START Information given
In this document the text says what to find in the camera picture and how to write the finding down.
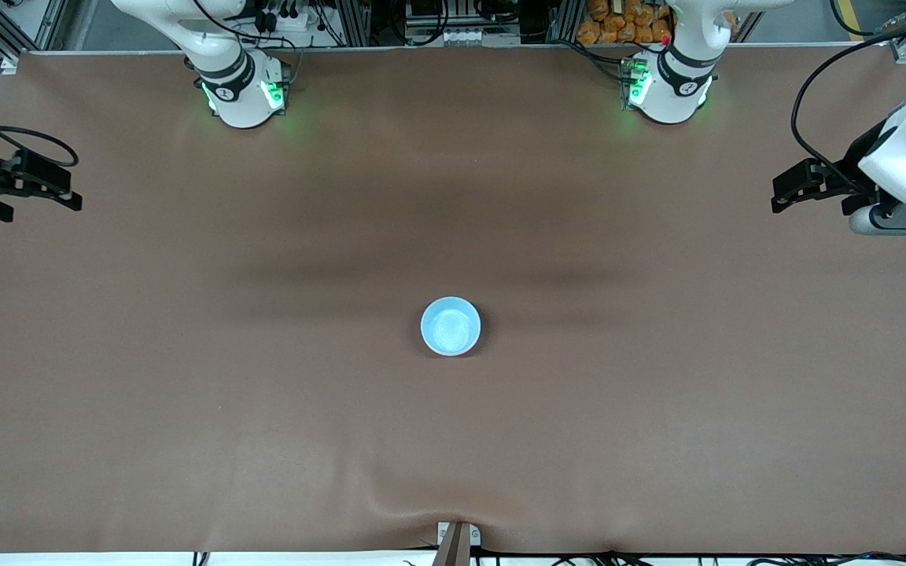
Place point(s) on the grey metal clamp bracket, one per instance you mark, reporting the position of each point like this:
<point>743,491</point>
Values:
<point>457,542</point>

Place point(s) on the blue bowl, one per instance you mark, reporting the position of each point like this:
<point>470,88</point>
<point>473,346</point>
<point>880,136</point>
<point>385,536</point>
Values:
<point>451,326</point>

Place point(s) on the white power strip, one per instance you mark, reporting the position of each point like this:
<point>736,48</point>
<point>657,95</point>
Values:
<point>300,22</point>

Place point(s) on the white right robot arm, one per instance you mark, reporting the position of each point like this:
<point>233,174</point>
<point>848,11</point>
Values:
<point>237,86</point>

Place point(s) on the orange snack bags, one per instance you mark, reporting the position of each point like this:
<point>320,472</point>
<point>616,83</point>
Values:
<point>610,27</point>

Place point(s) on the brown table mat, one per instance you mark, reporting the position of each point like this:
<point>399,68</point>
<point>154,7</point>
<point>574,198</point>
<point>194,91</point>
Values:
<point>453,196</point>

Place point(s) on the aluminium frame post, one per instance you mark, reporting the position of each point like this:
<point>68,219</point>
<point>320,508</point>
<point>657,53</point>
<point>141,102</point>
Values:
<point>563,20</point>
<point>355,20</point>

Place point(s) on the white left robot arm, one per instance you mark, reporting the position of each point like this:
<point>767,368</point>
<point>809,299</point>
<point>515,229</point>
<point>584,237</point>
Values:
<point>669,90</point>

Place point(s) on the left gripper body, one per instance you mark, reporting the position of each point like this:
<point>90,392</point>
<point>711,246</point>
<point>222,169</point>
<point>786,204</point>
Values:
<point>856,163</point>

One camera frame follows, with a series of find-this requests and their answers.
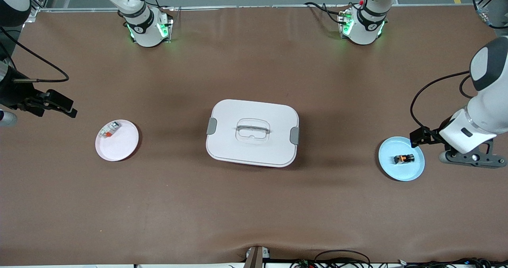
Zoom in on black orange switch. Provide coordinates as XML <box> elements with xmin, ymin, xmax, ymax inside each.
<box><xmin>393</xmin><ymin>154</ymin><xmax>416</xmax><ymax>166</ymax></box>

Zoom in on white lidded lunch box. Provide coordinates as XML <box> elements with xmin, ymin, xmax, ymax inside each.
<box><xmin>206</xmin><ymin>99</ymin><xmax>300</xmax><ymax>168</ymax></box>

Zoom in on light blue round plate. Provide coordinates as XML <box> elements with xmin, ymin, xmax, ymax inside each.
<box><xmin>378</xmin><ymin>136</ymin><xmax>425</xmax><ymax>182</ymax></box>

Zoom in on small silver orange part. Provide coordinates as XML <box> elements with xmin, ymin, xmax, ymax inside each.
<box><xmin>99</xmin><ymin>121</ymin><xmax>121</xmax><ymax>139</ymax></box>

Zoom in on pink round plate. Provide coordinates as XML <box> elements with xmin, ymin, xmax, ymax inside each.
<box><xmin>95</xmin><ymin>120</ymin><xmax>140</xmax><ymax>162</ymax></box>

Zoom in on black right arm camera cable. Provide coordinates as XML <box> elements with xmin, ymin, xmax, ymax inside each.
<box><xmin>0</xmin><ymin>26</ymin><xmax>69</xmax><ymax>83</ymax></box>

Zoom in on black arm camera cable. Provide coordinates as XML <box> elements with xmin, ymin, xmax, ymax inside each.
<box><xmin>410</xmin><ymin>0</ymin><xmax>508</xmax><ymax>129</ymax></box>
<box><xmin>0</xmin><ymin>26</ymin><xmax>69</xmax><ymax>83</ymax></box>

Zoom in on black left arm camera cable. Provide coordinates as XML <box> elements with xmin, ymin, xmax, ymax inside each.
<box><xmin>410</xmin><ymin>0</ymin><xmax>508</xmax><ymax>129</ymax></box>

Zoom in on black cable bundle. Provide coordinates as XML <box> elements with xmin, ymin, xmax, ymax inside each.
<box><xmin>290</xmin><ymin>257</ymin><xmax>508</xmax><ymax>268</ymax></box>

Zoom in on black looped cable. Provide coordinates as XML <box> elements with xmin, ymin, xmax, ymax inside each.
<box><xmin>315</xmin><ymin>250</ymin><xmax>371</xmax><ymax>268</ymax></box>

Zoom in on black left base cables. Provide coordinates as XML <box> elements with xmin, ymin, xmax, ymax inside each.
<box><xmin>305</xmin><ymin>1</ymin><xmax>350</xmax><ymax>24</ymax></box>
END Information given
Where a line of the entries contains the word "Zoom", count it, then state the total and nothing else.

Solution for this exercise
11